Work to be completed -
Read through the data and report every line in which the word "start" occurs.

Given data -
/---

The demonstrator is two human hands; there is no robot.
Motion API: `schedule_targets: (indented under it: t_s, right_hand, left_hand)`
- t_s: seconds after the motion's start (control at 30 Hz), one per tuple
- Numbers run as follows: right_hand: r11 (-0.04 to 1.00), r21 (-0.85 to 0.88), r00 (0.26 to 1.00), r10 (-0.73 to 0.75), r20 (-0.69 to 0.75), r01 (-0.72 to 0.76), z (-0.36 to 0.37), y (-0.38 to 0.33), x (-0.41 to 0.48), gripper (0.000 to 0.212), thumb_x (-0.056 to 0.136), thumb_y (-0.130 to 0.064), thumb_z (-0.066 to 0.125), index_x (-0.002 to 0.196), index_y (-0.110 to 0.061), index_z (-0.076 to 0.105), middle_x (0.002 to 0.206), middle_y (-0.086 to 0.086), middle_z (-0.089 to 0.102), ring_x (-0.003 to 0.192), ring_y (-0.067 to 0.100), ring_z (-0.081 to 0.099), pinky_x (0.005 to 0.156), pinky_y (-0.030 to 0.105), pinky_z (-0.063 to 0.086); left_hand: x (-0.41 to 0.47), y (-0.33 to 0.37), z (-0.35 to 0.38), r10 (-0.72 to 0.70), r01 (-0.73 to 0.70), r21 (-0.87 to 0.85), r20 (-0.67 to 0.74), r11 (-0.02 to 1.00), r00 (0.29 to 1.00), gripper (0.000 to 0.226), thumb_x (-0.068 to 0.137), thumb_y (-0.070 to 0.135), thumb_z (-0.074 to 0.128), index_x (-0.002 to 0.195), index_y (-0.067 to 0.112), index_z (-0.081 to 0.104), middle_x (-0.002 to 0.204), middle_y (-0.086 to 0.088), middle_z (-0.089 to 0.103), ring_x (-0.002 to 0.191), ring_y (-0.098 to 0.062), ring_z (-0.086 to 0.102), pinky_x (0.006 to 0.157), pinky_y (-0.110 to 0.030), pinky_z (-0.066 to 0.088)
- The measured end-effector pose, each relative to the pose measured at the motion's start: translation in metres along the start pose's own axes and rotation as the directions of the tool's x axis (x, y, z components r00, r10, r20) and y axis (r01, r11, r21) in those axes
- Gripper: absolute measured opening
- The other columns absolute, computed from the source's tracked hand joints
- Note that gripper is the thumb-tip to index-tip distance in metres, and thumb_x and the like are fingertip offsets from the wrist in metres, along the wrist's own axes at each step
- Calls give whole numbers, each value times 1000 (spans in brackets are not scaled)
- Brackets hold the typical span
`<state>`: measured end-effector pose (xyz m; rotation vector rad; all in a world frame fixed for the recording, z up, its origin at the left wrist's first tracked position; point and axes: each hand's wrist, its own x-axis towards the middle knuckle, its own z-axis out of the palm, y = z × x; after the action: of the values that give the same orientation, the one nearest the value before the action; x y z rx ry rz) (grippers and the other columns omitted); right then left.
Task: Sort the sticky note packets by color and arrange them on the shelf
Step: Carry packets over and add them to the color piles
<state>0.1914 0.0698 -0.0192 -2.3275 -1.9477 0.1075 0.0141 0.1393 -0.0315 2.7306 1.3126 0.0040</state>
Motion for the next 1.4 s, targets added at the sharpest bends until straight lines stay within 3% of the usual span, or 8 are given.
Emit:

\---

Response area -
- t_s: seconds after the motion's start (control at 30 Hz), one per tuple
- The measured end-effector pose, each relative to the pose measured at the motion's start: translation in metres along the start pose's own axes and rotation as the directions of the tool's x axis (x, y, z components r00, r10, r20) and y axis (r01, r11, r21) in those axes

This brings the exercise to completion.